12 Микробиологическая диагностика и профилактика стфилококковых заболеваний. Лечение и профилактика: а – вакцины, сыворотки, g-глобулины – для всех инфекций, б – профилактика – стафилококковый анатоксин – вводится тем лицам, которым предстоят серьезные пластические операции. Смотрим на стойкость иммунитета и на типоспецифичность. С целью лечения стафилококковый анатоксин может использоваться при хронических инфекциях (пиодермия, пневмония, остеомиелит). Для профилактики – искусственный, активный, антитоксический стафилококковый анатоксин; в – аутовакцинотерапия – от больного выделяют его штамм стафилококка, убивает его и вводят собственный аутоштамм; г – стафилококковый g-глобулин (содержит антитела) – применяют для лечения хронических инфекций, д – гиперимунная антитоксическая донорская плазма – получают путем иммунизации донора стафилококковым анатоксином; применяют для лечения стафилококкового сепсиса.
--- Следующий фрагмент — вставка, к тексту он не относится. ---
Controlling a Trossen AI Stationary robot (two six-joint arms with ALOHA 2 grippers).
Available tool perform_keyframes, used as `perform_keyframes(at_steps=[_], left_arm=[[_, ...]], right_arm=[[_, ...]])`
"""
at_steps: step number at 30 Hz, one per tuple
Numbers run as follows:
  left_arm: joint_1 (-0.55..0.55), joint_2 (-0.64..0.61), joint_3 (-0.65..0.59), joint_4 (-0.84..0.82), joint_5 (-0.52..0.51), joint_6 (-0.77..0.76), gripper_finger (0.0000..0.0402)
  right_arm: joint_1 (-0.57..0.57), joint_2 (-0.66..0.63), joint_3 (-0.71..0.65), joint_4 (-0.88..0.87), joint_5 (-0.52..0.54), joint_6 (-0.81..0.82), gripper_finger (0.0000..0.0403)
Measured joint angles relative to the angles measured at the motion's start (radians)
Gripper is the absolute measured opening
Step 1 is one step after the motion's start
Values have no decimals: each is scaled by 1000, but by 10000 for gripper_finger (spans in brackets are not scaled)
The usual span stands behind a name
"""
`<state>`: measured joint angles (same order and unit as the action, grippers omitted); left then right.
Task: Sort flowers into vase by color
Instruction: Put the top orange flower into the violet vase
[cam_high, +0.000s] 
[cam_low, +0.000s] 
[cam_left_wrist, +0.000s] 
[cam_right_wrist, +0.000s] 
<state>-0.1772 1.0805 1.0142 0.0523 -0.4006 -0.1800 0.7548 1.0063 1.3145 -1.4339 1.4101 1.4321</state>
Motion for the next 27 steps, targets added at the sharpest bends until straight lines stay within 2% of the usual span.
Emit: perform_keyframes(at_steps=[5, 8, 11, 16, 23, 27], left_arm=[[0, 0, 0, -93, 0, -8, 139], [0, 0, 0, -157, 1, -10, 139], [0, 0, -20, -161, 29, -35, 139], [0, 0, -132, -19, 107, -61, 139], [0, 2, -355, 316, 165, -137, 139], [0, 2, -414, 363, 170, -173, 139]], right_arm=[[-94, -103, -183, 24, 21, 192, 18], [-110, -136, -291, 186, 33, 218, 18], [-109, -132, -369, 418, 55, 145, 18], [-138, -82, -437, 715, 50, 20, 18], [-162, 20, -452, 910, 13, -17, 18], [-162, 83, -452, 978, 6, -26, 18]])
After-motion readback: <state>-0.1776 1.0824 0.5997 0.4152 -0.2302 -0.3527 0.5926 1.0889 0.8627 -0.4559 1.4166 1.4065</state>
Методы диагностики. Основной метод диагностики – бактериологический. Для выделения чистой культуры исследуемый материал засевают на кровяной, молочно-солевой и желточно-солевой агары. Выросшие изолированные колонии пересевают на скошенный агар для получения чистой культуры. Идентификацию чистой культуры проводят по морфологическим, культуральным и б/х св-вам, затем определяют факторы вирулентности. Для определения гемолитических св-в экзотоксина культура стафилококка засевается на кровяной агар и определяется зона гемолиза. Для определния фермента лецитиназы стафилококк засевают на желточно-солевой агар – вокруг колонии – зона помутнения среды за счет ресщепления лецитина. Для определения фермента плазмокоагулазы стафилококк засевают в цитратную плазму – происходит коагуляция плазмы с образованием сгустка фибрина. Для патогенного стафилококка хар-но сбраживание маннита в анаэробных условиях – при расщеплении маннита образуются кислые продукты, которые изменяют цвет индикатора в среде (индикатор Андреде – красная окраска, ВР – синюю). С целью идентификации можно провести фаготипирование. При стафилококковых инфекциях необходимо проверять чувствительность к антибиотикам (метод дисков). Лекарственная резистентонсть обуловлена: синтезом b-лактамазы, R-плазмидами, лизогенной конверсией.